» What is needed: Whenever the word "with" appears in a line of the listing, copy that line.

^^^^^^^^

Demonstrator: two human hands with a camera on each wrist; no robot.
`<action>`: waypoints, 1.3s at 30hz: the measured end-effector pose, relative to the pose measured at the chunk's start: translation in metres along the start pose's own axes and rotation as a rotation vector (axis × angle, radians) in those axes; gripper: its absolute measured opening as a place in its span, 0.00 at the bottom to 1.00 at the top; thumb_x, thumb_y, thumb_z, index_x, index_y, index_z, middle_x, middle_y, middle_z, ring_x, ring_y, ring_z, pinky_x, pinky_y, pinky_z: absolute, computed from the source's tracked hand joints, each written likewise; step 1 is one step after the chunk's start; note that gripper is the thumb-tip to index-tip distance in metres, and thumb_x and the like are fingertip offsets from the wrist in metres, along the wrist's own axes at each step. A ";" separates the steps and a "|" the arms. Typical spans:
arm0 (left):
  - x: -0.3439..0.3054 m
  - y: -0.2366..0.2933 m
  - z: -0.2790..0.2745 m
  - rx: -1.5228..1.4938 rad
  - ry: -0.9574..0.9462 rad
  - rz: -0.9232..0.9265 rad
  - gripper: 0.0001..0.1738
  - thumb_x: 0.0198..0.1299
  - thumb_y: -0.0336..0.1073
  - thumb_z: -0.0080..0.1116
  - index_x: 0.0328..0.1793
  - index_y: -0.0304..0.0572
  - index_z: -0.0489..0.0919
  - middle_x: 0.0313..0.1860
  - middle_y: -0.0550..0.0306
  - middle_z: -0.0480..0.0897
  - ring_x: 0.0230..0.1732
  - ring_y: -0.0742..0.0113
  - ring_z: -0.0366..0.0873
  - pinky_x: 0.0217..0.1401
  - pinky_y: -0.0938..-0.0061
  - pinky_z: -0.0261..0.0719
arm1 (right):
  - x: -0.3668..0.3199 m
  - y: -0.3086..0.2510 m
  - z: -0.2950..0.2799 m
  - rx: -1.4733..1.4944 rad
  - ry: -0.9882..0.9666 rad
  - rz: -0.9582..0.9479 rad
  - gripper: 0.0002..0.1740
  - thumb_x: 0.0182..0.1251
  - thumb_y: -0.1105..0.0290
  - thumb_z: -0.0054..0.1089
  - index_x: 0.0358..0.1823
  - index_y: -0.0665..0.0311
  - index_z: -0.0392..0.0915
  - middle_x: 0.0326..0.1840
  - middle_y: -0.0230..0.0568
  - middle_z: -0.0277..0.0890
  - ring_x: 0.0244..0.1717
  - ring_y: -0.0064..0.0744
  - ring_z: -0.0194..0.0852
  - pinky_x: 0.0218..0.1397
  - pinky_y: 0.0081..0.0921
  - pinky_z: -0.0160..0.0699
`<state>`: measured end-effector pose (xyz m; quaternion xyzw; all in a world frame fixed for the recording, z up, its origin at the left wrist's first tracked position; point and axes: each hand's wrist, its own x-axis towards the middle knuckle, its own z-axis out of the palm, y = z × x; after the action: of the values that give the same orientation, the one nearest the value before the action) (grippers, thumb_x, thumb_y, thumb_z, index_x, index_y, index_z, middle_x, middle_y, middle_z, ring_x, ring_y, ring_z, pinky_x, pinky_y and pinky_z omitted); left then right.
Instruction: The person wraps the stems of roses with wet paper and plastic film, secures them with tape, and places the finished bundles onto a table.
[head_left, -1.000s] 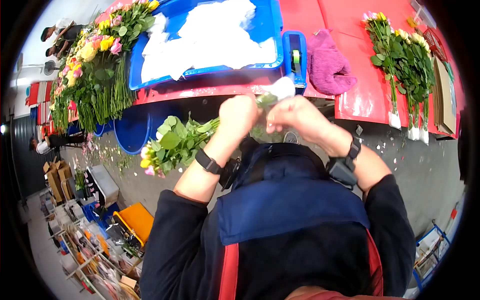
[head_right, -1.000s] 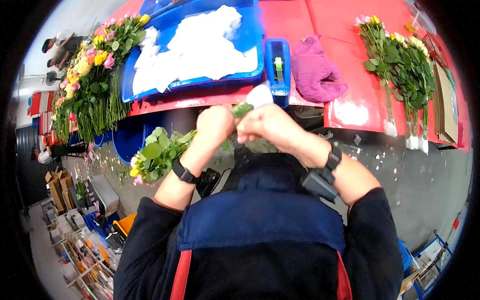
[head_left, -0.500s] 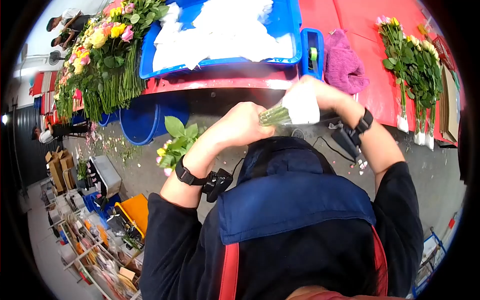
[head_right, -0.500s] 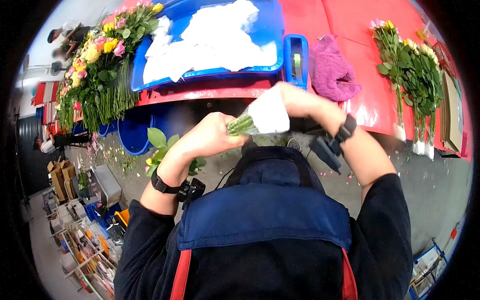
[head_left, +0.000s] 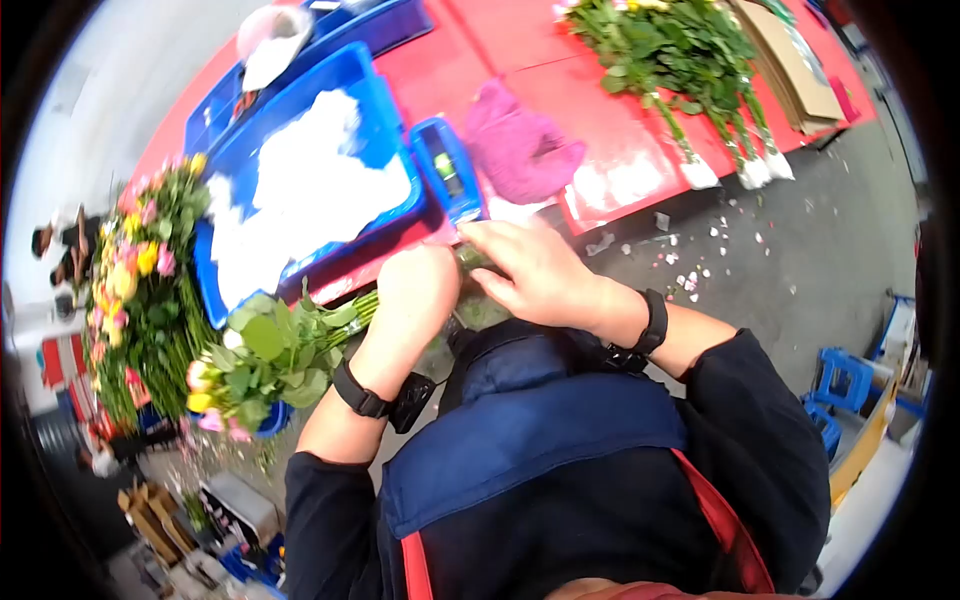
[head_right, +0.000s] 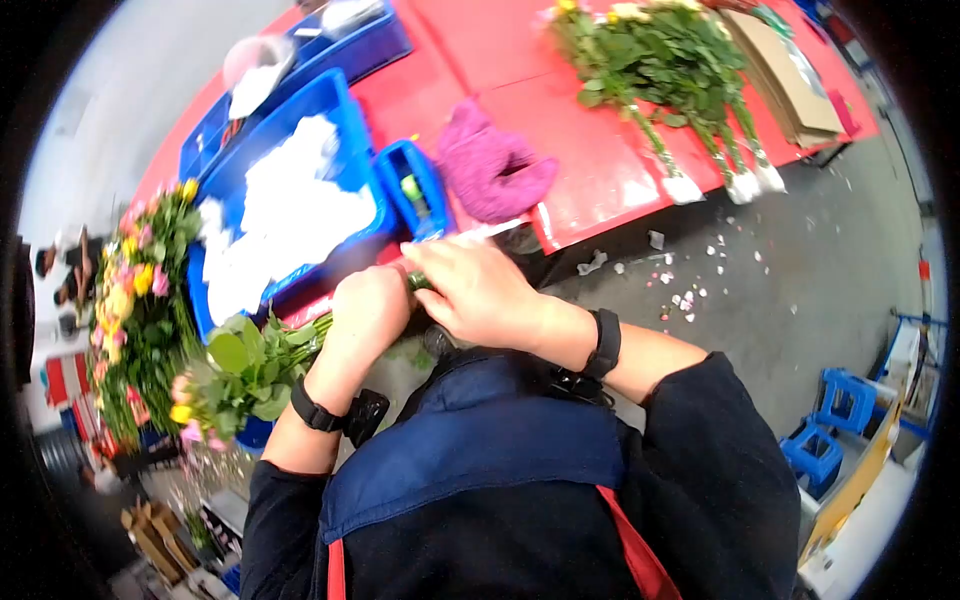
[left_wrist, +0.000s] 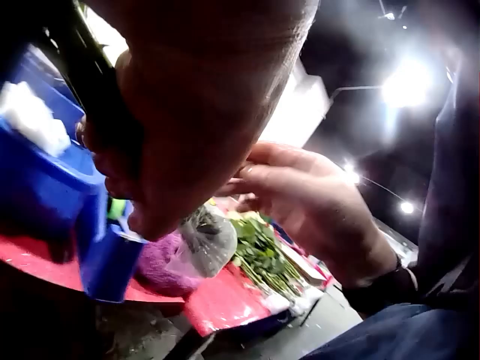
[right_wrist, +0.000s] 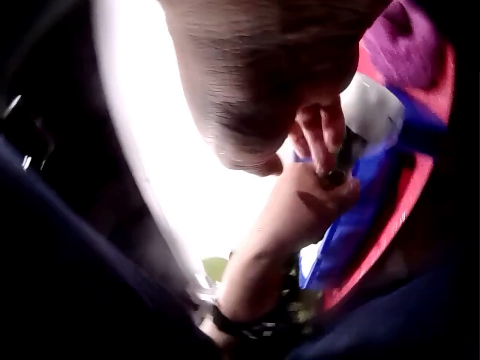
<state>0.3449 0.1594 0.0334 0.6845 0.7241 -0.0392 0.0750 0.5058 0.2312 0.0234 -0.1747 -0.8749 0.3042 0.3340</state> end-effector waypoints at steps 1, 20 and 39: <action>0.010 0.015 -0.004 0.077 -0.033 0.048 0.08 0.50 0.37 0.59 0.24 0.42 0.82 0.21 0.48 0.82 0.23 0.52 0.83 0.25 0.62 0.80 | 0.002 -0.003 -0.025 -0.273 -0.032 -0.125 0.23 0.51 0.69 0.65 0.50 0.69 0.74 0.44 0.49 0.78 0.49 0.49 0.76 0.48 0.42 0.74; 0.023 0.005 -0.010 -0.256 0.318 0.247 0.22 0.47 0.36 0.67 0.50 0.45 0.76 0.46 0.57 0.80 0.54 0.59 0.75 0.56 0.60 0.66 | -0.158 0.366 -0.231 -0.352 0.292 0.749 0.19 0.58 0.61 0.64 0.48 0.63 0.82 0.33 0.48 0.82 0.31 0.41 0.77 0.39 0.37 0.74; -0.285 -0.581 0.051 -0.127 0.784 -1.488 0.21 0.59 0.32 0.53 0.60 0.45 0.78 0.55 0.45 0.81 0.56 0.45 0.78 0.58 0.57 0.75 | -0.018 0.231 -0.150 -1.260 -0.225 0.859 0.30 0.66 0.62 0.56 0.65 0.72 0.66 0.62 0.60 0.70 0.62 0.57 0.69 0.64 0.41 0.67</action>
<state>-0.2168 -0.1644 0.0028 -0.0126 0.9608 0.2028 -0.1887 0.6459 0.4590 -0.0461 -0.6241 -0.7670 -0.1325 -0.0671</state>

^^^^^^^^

» Solution:
Demonstrator: two human hands with a camera on each wrist; no robot.
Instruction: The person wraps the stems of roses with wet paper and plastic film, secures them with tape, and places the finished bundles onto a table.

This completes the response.